Governo Trump reconhece o fracasso das tarifas

A promessa de força virou fragilidade: após erguer muros tarifários, o governo Trump agora tenta contornar o caos que ajudou a cozinhar / Reprodução

O recuo da Casa Branca diante da alta dos alimentos é mais que pragmatismo — é o reconhecimento amargo de que o protecionismo cobra caro


A notícia de que a Casa Branca de Donald Trump considera reduzir tarifas sobre alimentos para conter a alta de preços é, acima de tudo, uma admissão tácita de um erro crasso. É o reconhecimento, ainda que velado, de que uma política econômica baseada no nacionalismo comercial agressivo e no isolamento tem um custo real e doloroso: o prato de comida do cidadão comum. A medida, apresentada como um alívio para os bolsos dos americanos, é na verdade um remendo em uma estratégia furada, uma correção de rota forçada pela pressão popular e por derrotas eleitorais.

A narrativa construída pela administração Trump é a de um governo pragmático, ágil para “ajustar” o curso quando necessário, como disse o conselheiro económico Kevin Hassett. No entanto, este pragmatismo de ocasião não pode esconder a origem do problema. Foi o próprio governo que, em agosto, impôs as tarifas mais amplas desde a Segunda Guerra Mundial, elevando o custo de importação de uma gama colossal de produtos.

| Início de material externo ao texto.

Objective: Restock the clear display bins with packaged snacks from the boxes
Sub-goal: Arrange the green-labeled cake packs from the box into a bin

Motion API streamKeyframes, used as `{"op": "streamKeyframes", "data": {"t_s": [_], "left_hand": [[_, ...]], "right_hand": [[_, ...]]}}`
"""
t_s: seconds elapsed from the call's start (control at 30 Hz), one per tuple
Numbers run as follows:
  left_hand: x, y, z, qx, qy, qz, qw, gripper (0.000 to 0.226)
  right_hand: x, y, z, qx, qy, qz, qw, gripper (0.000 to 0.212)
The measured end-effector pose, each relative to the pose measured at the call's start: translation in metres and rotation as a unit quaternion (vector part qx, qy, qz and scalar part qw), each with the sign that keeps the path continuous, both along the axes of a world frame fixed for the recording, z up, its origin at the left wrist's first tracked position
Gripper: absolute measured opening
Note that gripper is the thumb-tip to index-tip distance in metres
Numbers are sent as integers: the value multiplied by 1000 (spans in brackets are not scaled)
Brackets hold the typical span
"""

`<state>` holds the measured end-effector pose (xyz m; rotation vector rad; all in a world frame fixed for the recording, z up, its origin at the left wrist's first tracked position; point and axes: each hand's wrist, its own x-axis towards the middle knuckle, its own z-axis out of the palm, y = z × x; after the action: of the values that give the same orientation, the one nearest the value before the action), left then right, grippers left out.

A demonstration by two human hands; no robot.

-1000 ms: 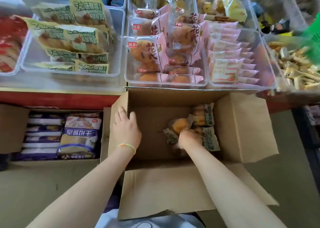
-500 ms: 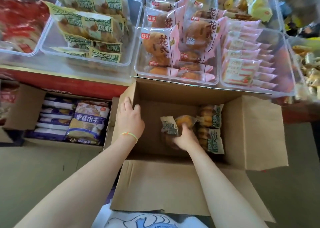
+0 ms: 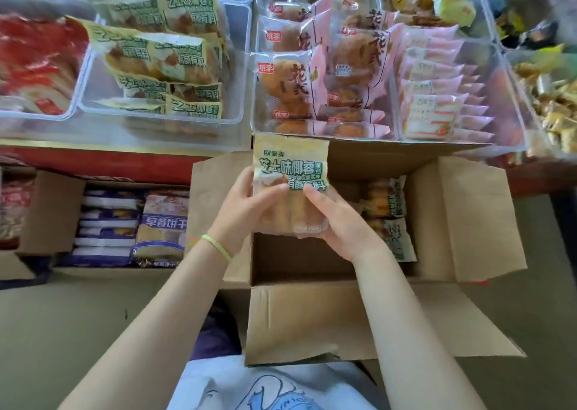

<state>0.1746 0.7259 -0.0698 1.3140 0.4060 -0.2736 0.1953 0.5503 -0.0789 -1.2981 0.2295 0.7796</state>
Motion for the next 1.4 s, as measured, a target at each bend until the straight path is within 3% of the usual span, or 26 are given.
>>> {"op": "streamKeyframes", "data": {"t_s": [0.2,0.33,0.5,0.63,0.67,0.77,0.83,1.0,1.23,1.4], "left_hand": [[13,80,22,-30,-2,112,993,26],[21,141,27,5,4,182,983,17],[55,224,21,35,39,196,979,13],[100,279,28,44,-44,178,982,16],[111,289,30,84,-58,169,980,11],[144,318,21,311,-43,98,944,25],[158,327,14,379,-3,38,924,22],[173,330,-19,324,91,-15,941,32],[199,323,-22,304,50,54,950,18],[204,336,-20,337,44,9,941,21]], "right_hand": [[5,116,24,-18,-54,-107,993,26],[18,192,28,-98,-112,-156,976,18],[50,266,40,-171,-169,-132,962,15],[93,304,45,-224,-214,-100,945,32],[106,311,45,-244,-230,-91,938,37],[143,326,37,-326,-238,-45,914,41],[155,334,28,-354,-213,-10,911,41],[159,351,10,-253,-28,15,967,53],[189,369,2,-274,-138,-32,951,44],[200,363,8,-368,-187,16,911,45]]}}
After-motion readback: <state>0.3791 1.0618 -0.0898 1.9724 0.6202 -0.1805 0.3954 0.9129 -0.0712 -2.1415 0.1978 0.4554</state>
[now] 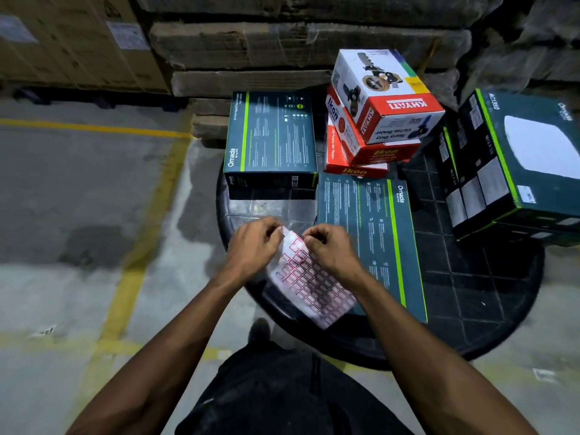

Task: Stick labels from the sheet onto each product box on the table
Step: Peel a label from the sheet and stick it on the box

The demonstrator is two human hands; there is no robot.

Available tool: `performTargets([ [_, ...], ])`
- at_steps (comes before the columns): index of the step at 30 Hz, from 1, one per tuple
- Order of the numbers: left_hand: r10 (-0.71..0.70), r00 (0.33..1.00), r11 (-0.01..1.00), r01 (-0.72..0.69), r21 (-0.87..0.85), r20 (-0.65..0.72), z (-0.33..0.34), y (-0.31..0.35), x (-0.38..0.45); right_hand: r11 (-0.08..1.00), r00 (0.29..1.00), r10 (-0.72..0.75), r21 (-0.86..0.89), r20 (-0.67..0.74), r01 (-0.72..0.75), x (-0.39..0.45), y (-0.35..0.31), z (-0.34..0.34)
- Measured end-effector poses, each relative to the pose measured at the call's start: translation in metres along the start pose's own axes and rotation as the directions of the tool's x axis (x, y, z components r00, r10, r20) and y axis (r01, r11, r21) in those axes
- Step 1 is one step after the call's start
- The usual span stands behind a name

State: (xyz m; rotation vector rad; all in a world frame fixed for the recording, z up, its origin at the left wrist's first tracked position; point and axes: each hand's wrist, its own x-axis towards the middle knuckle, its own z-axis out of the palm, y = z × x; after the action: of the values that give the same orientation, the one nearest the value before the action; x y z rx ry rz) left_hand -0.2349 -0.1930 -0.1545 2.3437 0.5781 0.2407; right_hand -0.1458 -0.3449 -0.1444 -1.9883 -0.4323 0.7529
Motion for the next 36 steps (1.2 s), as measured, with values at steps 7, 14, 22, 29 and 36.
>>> performTargets([
  [7, -0.199, 0.979, 0.980, 0.200, -0.009, 0.036, -0.005, -0.043, 0.020, 0.999, 0.999, 0.043, 0.027, -0.007, -0.043, 0.042, -0.010, 0.052],
  [14, -0.264, 0.952, 0.955, 0.280, -0.096, 0.152, -0.005, -0.057, 0.057, 0.995, 0.999, 0.043, -0.090, 0.006, -0.042, 0.068, -0.008, 0.074],
  [22, -0.169, 0.964, 0.962, 0.207, -0.180, 0.207, -0.014, -0.068, 0.082, 0.981, 0.984, 0.175, -0.094, 0.046, -0.170, 0.088, -0.008, 0.064],
  [29, -0.154, 0.988, 0.972, 0.148, -0.181, -0.022, -0.051, -0.075, 0.090, 0.772, 0.935, 0.261, 0.530, 0.240, -0.351, 0.101, -0.028, 0.064],
  [36, -0.038, 0.999, 0.990, 0.034, 0.139, 0.021, -0.041, -0.091, 0.071, 0.894, 0.897, 0.429, 0.191, -0.107, -0.405, 0.139, -0.009, 0.098],
])
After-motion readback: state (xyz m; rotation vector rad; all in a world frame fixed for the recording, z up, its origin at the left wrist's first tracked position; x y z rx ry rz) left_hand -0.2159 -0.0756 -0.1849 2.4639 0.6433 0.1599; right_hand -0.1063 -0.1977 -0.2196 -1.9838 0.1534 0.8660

A promessa era de fortalecer a indústria nacional e reequilibrar as relações comerciais. O resultado, previsível para qualquer economista que olhe para além do dogma, foi a transferência de custos para o consumidor, inflacionando justamente os itens mais sensíveis do orçamento familiar: os alimentos.

Kevin Hassett, presidente do Conselho Econômico Nacional, afirmou que a inflação estava caminhando na direção certa, mas reconheceu que os preços dos alimentos subiram ainda mais durante a presidência de Trump / Bloomberg

Agora, quando as consequências eleitorais bateram à porta após derrotas em municípios e estados, o governo se apressa em desenhar uma saída. A ironia é amarga: a mesma Casa Branca que erigiu barreiras comerciais como um dogma agora se vê obrigada a derrubá-las parcialmente para evitar o descontentamento popular. É uma confissão de que a guerra comercial, longe de ser um jogo de soma positiva, criou perdedores concretos dentro de casa.

O contorcionismo narrativo é evidente. De um lado, Hassett tenta culpar a herança de Biden pelo nível absoluto dos preços, um argumento que, mesmo com seus grãos de verdade, ignora solenemente o impacto das tarifas atuais sobre a inflação presente.

Do outro, o anúncio de um “dividendo” de US$ 2.000 proveniente da arrecadação tarifária soa como um paliativo eleitoreiro e economicamente ingénuo. É devolver com uma mão uma migalha do que foi tomado com as duas, através de preços mais altos no supermercado.

É uma política de welfare financiada por um imposto regressivo disfarçado, que penaliza justamente os mais pobres, que gastam uma proporção maior do seu rendimento em bens essenciais.

Sob uma lente progressista, este episódio é um estudo de caso sobre os perigos de uma política económica que privilegia a retórica nacionalista sobre o bem-estar material da população. A obsessão com tarifas como ferramenta de poder geopolítico mostrou-se um tiro pela culatra, corroendo o poder de compra das famílias e forçando o governo a recuar para conter a própria fúria inflacionária que ajudou a criar.

A possível redução de tarifas para alimentos é, portanto, uma vitória da necessidade sobre a ideologia. Mas é uma vitória pequena e tardia. Ela não redime uma política comercial errática e prejudicial; apenas a expõe como tal.

Revela uma administração que age por reação, não por planeamento, e que só se curva à evidência dos factos quando estes se traduzem em derrotas nas urnas.

Para as famílias que há meses enfrentam a conta do supermercado mais cara, a mudança é bem-vinda, mas a lição que fica é clara: as aventuras protecionistas, por mais que embaladas em discursos de grandeza nacional, têm um preço. E quem paga a conta é sempre o mesmo.